Commencing one year from the original issue date, the convertible promissory notes became convertible at the option of the holder into shares of the Company’s common stock at an initial conversion price of $1.48 per share, which equaled the “Average volume-weighted average price” ("Average VWAP") of the Company’s common stock on the effective date. The initial conversion price is subject to adjustment as of the end of each three-month period following the original issue date, commencing May 31, 2021, to equal the Average VWAP as of the end of such three-month period if such Average VWAP is less than the then-conversion price. There is no floor on the conversion price. The conversion price will be subject to further adjustment in the event of a stock split, reverse stock split or certain other events specified in the convertible promissory notes. In April 2024, $260 thousand principal amount plus accrued interest was converted into 2,019,608 shares of the Company's stock. In December 2025, the Company entered into Exchange Agreement with the convertible note holder to

which it agreed to issue 6,322,692 shares of the Company's stock in exchange of $2.4 million principal amount. Management accounted this transaction as troubled debt restructuring under ASC 470-60 since the Company was experiencing financial difficulty and the effective borrowing rate on the new debt is less than the effective borrowing rate on the original debt. As a result, the Company recognized fair value of equity approximately $72 thousand in additional paid in capital and deferred recognizing $2.4 million gain on restructured debt until the note is fully settled. For the year ended December 31, 2025 and 2024, the Company repaid $210 thousand and $455 thousand of the convertible promissory notes, respectively. As of December 31, 2025, the conversion price of the convertible promissory notes was $0.01 per share.

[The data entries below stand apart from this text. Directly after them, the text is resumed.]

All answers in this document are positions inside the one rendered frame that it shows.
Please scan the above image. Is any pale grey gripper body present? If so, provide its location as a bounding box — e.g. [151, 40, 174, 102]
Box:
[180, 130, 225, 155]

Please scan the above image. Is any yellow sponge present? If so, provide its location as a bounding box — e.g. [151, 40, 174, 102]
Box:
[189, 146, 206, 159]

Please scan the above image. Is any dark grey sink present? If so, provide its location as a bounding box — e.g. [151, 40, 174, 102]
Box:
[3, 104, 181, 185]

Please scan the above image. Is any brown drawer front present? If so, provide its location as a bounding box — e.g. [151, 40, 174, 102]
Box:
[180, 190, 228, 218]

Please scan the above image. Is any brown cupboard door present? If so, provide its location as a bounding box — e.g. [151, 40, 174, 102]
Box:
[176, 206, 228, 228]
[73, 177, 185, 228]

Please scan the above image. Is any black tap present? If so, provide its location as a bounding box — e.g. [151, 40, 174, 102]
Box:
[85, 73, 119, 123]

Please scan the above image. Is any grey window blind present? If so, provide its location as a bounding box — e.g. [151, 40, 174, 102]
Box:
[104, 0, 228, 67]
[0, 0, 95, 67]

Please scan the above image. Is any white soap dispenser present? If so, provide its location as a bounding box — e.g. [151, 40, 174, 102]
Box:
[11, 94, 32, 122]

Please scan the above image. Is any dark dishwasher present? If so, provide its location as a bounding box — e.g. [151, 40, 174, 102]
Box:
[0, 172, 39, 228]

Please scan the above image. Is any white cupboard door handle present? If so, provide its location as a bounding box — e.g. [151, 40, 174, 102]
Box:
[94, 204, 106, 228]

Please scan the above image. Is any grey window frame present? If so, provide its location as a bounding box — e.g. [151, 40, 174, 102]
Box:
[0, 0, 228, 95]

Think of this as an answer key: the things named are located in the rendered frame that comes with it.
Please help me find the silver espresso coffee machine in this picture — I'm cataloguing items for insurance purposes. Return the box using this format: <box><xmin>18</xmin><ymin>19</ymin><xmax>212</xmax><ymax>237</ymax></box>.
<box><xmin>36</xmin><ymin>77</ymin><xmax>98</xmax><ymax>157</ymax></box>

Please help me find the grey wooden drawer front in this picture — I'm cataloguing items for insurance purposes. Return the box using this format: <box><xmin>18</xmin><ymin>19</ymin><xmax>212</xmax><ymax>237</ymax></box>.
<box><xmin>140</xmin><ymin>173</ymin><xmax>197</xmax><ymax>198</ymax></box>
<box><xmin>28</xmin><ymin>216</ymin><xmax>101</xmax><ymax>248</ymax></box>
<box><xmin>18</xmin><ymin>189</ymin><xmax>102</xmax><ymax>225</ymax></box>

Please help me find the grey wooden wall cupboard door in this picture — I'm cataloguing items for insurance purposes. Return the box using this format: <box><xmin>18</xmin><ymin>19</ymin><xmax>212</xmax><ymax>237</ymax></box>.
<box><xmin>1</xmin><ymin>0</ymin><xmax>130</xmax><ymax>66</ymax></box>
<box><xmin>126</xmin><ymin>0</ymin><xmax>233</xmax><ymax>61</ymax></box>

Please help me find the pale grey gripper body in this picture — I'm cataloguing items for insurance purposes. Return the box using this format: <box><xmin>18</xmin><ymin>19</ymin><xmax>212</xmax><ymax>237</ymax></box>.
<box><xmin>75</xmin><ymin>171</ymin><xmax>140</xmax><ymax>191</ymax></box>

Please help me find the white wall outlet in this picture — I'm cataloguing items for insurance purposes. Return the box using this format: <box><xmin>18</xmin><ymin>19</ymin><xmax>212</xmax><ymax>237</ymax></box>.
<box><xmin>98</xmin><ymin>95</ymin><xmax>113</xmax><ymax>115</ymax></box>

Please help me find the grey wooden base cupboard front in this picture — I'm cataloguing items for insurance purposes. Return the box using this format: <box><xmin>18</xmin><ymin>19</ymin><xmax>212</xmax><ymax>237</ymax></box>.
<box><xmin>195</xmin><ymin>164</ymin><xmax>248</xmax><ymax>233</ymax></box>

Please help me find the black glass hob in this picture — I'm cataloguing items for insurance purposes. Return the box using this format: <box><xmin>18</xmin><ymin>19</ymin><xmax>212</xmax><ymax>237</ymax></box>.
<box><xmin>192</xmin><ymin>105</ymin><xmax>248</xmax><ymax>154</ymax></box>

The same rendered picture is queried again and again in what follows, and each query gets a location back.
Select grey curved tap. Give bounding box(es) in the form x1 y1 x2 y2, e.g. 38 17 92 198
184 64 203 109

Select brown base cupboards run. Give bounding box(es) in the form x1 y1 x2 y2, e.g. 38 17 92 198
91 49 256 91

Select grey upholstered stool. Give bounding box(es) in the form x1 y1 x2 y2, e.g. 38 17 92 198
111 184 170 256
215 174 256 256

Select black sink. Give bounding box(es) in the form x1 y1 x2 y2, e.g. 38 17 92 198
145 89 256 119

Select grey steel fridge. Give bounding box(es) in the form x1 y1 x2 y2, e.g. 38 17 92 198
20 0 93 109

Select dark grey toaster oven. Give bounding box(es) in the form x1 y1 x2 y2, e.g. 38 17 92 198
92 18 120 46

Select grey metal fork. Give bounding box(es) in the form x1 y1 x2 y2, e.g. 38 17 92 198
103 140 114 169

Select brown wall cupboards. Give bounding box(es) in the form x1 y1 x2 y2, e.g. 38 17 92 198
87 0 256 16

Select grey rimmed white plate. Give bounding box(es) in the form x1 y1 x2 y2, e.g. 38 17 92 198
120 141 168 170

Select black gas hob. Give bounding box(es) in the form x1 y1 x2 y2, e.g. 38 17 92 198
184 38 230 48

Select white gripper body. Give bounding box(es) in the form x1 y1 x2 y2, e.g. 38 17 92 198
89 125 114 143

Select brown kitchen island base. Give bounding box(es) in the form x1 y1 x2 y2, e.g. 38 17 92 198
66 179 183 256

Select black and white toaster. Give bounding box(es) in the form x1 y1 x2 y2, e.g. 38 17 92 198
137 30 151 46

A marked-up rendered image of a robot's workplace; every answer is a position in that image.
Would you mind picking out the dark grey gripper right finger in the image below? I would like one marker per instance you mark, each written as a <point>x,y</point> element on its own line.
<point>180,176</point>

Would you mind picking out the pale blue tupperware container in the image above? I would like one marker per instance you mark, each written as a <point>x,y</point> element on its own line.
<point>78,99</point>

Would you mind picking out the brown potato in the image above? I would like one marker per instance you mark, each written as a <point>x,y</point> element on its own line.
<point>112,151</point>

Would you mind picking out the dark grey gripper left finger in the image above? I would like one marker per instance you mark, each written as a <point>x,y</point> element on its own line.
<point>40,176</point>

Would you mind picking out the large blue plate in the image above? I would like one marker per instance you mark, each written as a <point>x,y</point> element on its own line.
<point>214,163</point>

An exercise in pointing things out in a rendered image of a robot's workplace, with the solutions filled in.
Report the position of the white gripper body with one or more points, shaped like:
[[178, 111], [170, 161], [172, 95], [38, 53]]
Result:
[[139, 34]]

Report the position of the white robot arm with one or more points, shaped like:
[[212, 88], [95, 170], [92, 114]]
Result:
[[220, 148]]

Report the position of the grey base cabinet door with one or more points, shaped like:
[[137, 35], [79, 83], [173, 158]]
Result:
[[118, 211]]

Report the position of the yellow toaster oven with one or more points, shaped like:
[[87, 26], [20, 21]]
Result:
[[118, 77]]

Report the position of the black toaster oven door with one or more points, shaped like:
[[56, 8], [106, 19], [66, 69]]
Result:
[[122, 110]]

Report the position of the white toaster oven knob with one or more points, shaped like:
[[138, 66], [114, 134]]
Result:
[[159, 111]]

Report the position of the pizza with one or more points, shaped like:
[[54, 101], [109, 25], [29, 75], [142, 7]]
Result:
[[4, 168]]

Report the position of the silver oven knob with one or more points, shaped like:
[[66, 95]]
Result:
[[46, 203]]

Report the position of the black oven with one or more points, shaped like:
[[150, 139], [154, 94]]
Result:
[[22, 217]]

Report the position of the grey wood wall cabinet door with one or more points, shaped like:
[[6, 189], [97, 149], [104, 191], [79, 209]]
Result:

The convertible promissory notes bear interest at the rate of 2% per year (10% in case of default), payable semi-annually on the last business day of August and January of each year and will mature on the 3rd anniversary of the original issue date, unless earlier converted or prepaid. The convertible promissory notes are prepayable in whole or in part at the election of the holders. The convertible promissory notes are general, unsecured obligations of the Company.

 

In February and March 2024, Company entered into Exchange Agreements (the "Exchange Notes") with certain convertible notes holders pursuant to which it agreed to issue total of $11.1 million principal amount of convertible promissory notes of the Company due one year from issuance of the Exchange Notes in exchange for the surrender for cancellation and satisfaction in full of a like principal amount of our outstanding convertible promissory notes due in 2024. The surrendered notes bore interest at the annual rate of 2%, payable semi-annually, and were convertible at the election of the holder into shares of the Company's common stock at the conversion rate of $0.13 per share. The Exchange Notes bear interest at the annual rate of 10% and are convertible into shares of the Company’s common stock at an initial conversion rate of $0.13 per share, subject to decrease, but not increase, at the end of each three-month period from issuance to equal the VWAP (as defined) of the Company’s common stock and to adjustment in the event of a stock split, reverse stock split and similar events. The principal amount of and accrued interest on the Exchange Notes will be payable in two equal semi-annual installments. No additional consideration was paid in connection with the exchange. The convertible promissory notes are general, unsecured obligations of the Company. Management evaluated if the transaction qualified as troubled debt restructuring under ASC 470-60. Since the Company was experiencing financial difficulty and the effective borrowing rate on the restructured debt is less than the effective borrowing rate on the original debt, this transaction was accounted for as a troubled debt restructuring. As a result, the Company recorded a gain on restructured debt of $1.0 million in the consolidated statement of operations for the year ended December 31, 2024. As of December 31, 2025, $8.6 million principal amount of the Exchange Notes was due and payable on demand.

 

The conversion feature of the original convertible promissory notes and the Exchange Notes is separately accounted for at fair value as a derivative liability under guidance in ASC 815 that is remeasured at fair value on a recurring basis using Level 3 inputs, with any changes in the fair value of the conversion feature liability recorded in the statements of operations. As of December 31, 2025, the convertible promissory note became due and the conversion rate exceeded stock price and, therefore, the fair value of conversion feature was determined to be zero.

 

The following table sets forth the fair value of the conversion feature liability as of December 31, 2025 and December 31, 2024 (in thousands):

 

Conversion feature liability

 

December 31, 2025

 

 

December 31, 2024

 

Balance, beginning of year

 

$

162

 

 

$

451

 

Change in fair value included in the statement of operations

 

 

(162

)

 

 

(289

)

Balance, end of year

 

$

 

 

$

162

 

The fair value and any change in fair value of conversion feature liability are determined using a binomial lattice model. The model produces an estimated fair value based on changes in the price of the underlying common stock.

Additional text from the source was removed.